To do >>
Answer with one number: the count of lines in the listing below that hold the word "duct".

Entries shown >>

_____

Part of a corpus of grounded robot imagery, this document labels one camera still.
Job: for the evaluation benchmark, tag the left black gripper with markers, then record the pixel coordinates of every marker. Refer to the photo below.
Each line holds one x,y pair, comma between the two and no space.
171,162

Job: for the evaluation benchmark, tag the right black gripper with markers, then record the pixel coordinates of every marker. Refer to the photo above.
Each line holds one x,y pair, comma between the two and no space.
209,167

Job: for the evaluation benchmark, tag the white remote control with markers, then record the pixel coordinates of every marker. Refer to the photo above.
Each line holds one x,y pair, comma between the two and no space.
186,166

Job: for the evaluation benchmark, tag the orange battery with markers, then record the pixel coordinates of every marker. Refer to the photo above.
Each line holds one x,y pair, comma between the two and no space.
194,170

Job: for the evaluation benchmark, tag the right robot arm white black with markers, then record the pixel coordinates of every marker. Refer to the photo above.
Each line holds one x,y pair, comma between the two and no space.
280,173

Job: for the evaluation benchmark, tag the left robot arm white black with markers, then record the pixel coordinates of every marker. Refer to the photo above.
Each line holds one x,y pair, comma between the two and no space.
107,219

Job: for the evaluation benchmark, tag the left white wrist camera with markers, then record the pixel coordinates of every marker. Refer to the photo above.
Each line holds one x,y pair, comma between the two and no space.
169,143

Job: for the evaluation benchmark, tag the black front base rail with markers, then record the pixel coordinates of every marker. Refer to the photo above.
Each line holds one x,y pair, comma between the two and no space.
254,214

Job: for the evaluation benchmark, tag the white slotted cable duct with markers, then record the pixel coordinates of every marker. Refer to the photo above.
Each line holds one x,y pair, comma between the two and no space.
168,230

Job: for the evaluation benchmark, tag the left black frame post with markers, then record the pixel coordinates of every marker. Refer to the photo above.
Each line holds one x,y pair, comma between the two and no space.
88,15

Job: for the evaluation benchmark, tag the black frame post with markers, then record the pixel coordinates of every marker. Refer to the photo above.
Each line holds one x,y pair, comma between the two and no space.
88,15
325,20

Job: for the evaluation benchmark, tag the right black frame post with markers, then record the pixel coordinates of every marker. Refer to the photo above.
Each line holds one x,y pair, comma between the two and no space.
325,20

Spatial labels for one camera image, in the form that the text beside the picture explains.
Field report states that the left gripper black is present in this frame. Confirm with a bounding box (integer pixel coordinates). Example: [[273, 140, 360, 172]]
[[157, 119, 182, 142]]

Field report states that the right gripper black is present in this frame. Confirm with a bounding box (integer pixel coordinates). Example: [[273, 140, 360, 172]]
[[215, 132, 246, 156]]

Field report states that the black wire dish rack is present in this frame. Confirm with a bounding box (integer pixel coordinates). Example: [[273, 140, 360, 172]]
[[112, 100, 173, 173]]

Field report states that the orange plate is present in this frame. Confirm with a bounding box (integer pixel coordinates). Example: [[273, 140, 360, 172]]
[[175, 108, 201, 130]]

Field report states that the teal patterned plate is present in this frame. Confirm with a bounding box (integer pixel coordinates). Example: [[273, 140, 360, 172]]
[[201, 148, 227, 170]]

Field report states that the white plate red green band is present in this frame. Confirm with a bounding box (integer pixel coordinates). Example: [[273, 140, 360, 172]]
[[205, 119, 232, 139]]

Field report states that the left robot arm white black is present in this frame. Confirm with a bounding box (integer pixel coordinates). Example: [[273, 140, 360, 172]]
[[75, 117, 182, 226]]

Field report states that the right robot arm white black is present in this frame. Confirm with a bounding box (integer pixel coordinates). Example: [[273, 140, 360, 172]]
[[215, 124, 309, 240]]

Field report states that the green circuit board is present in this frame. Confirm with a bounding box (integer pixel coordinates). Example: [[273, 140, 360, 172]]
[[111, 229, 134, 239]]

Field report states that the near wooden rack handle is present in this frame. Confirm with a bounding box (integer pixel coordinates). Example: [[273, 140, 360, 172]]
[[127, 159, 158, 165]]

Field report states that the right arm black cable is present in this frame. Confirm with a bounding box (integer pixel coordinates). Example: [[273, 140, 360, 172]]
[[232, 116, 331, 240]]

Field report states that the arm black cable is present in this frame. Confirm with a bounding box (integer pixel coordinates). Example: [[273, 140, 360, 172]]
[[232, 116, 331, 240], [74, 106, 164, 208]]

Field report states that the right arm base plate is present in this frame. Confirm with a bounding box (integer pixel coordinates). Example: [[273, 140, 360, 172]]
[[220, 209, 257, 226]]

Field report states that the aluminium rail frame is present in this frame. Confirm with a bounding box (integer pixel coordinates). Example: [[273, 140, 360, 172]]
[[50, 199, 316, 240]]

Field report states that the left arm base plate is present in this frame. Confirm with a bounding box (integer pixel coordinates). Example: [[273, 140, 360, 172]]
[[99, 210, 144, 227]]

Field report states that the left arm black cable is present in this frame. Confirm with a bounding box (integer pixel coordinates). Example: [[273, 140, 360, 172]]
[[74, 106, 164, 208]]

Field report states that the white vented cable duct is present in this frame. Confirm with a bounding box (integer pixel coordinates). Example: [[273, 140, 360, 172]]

_____

Solution >>
2